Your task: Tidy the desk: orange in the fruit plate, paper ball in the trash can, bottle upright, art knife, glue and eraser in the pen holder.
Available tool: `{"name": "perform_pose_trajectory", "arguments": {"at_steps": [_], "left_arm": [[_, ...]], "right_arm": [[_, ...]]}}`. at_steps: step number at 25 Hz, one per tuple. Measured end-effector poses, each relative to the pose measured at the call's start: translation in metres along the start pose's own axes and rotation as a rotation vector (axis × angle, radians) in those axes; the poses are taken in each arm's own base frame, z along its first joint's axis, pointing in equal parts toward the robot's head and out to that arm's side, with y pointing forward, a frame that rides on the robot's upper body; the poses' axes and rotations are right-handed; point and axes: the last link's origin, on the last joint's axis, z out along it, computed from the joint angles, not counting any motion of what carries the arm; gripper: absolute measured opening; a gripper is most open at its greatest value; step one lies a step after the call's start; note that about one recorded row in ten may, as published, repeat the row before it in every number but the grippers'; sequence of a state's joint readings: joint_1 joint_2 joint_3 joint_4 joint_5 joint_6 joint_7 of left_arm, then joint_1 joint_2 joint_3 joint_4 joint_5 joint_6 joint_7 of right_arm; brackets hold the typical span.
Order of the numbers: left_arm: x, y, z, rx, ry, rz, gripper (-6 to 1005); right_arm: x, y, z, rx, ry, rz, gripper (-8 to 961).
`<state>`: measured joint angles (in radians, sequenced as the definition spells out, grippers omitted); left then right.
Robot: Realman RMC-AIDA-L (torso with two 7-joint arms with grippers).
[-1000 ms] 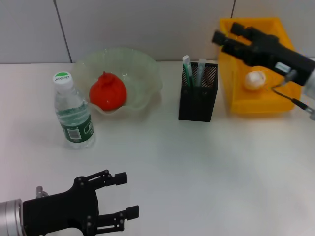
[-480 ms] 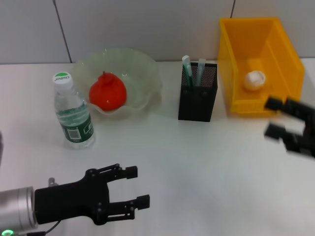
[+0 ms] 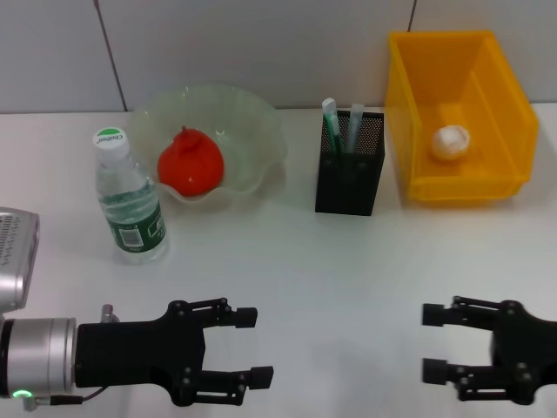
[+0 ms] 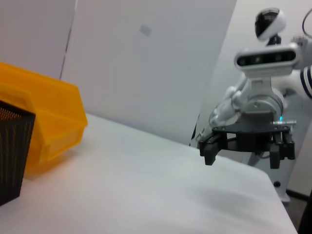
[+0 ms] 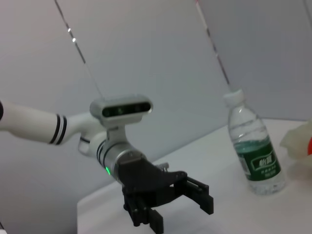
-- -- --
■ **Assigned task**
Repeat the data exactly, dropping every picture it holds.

■ **Written solution**
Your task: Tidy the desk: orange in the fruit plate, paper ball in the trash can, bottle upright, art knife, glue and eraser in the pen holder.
Available tool: `{"name": "perform_pose_trajectory", "arguments": {"at_steps": [_], "left_arm": [[_, ...]], "right_arm": [[_, ...]]}}`. at_steps: step number at 25 Hz, one per tuple. Measured end-effector poses, each relative to the pose measured at the call's start: translation in metres along the start pose's own axes and rotation as a rotation vector (axis × angle, radians) in those axes; the poses are taken in each arm's own base frame, z along its first joint's axis, pointing in equal parts toward the robot's head and out to that arm's side, with y pointing forward, a frame that rides on the robot's upper body; the poses' axes and rotations are right-handed; point and axes: the last link's origin, on the last joint's axis, z out along it, computed from the joint angles, not counting any motion of what carries the arm; gripper: absolute measured opening; a gripper is most open at its greatest value; step one lies a step after the call's start; note that about one recorded row in ten may, as published, repeat the row before it in every number but the grippers'; sequence of a state's joint readings: joint_1 joint_2 joint_3 joint_4 joint_5 joint_6 joint_7 of left_arm, then joint_1 joint_2 joint_3 joint_4 joint_5 joint_6 joint_7 of right_arm; brackets hold the typical span.
Order of the numbers: left_arm: x, y, z, rx, ry, rz, gripper (-6 to 1005); right_arm: x, y, z, rx, ry, rz, gripper (-8 to 961).
`<state>`: measured joint angles (in radians, sequenced as the definition spells out, grippers omitted); left then right.
Robot: Realman RMC-AIDA-L (torso with two 7-joint arms with grippers).
[-1000 ms] 
[-480 ms] 
[+0 ms] 
[+0 ms] 
[+0 ms] 

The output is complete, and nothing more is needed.